Efficient Digital Methods to Quantify Sensor Output Uncertainty

Orestis Kaparounakis, Phillip Stanley-Marbell

Published: 2025/9/25

Abstract

Accurate characterization of sensor output uncertainty is important for reliable data interpretation in many applications. Here, we investigate the impact of transducer-level measurement uncertainty on overall sensor measurement accuracy due to limited-precision information about sensor components. We explain our method using thermopile-based sensors as an example class of sensors.
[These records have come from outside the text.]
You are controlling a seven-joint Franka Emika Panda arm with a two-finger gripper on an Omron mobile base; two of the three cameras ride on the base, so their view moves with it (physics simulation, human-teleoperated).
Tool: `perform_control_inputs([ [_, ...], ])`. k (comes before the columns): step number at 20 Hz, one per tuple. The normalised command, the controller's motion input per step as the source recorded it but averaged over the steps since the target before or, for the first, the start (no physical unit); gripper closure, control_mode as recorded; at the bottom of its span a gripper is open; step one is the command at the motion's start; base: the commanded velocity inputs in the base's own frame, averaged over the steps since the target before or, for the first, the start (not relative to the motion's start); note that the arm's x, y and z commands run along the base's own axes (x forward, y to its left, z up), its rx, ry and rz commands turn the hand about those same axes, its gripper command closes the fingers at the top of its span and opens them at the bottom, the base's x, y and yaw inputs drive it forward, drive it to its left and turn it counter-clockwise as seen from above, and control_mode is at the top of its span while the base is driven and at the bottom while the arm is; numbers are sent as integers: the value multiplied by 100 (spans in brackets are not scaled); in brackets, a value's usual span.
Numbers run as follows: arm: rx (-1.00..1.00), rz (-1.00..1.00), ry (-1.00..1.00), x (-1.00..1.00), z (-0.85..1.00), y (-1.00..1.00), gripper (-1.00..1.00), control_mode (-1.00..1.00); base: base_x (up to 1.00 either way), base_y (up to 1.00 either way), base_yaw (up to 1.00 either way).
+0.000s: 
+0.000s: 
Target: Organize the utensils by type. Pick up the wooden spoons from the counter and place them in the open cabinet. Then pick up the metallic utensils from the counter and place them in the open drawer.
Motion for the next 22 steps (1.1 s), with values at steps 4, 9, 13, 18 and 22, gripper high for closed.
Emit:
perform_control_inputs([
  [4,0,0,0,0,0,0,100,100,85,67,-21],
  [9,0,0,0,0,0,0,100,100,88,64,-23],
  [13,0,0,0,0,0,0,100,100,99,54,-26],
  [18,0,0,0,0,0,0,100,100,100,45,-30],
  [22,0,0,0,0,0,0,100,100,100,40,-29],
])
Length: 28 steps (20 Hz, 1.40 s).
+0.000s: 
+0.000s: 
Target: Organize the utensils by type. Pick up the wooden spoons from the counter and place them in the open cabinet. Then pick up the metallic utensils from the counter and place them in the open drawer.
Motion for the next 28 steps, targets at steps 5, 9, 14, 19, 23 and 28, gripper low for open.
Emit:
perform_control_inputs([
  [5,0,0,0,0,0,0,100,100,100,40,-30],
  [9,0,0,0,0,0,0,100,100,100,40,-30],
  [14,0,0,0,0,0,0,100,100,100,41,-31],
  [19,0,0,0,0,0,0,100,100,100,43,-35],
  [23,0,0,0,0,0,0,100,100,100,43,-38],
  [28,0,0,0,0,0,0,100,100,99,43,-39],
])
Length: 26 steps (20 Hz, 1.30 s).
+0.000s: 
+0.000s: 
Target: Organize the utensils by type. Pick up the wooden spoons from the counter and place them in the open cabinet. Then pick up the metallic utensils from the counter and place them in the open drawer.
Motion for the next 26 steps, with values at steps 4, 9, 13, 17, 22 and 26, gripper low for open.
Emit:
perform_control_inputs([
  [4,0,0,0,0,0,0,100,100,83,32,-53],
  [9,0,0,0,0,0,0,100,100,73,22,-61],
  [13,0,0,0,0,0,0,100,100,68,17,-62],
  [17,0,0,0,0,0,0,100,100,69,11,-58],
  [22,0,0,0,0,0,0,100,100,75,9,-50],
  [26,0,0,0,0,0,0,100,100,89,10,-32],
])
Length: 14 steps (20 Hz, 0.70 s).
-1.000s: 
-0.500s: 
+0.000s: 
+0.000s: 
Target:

We show how sensor calibration and conversion equations, which are an essential part of all sensing systems, propagate uncertainties resulting from the quantization of calibration parameters, to the final, compensated sensor output. The experimental results show that the epistemic uncertainty of calibration-related quantities leads to absolute error in the sensor output as high as 5.3 {\deg}C (and relative error as high as 25.7%) for one commonly-used thermopile sensor. In one instance of using the epistemic uncertainty information in edge detection, we show reduction of false-positives edges to zero for the conventional Canny operator, while maintaining accuracy. We show these ideas are practical and possible on actual embedded sensor systems by prototyping them on two commercially-available uncertainty tracking hardware platforms, one with average power dissipation 16.7 mW and 42.9x speedup compared to the equal-confidence Monte Carlo computation (the status quo), and the other with average power dissipation 147.15 mW and 94.4x speedup, paving the way for use in real time.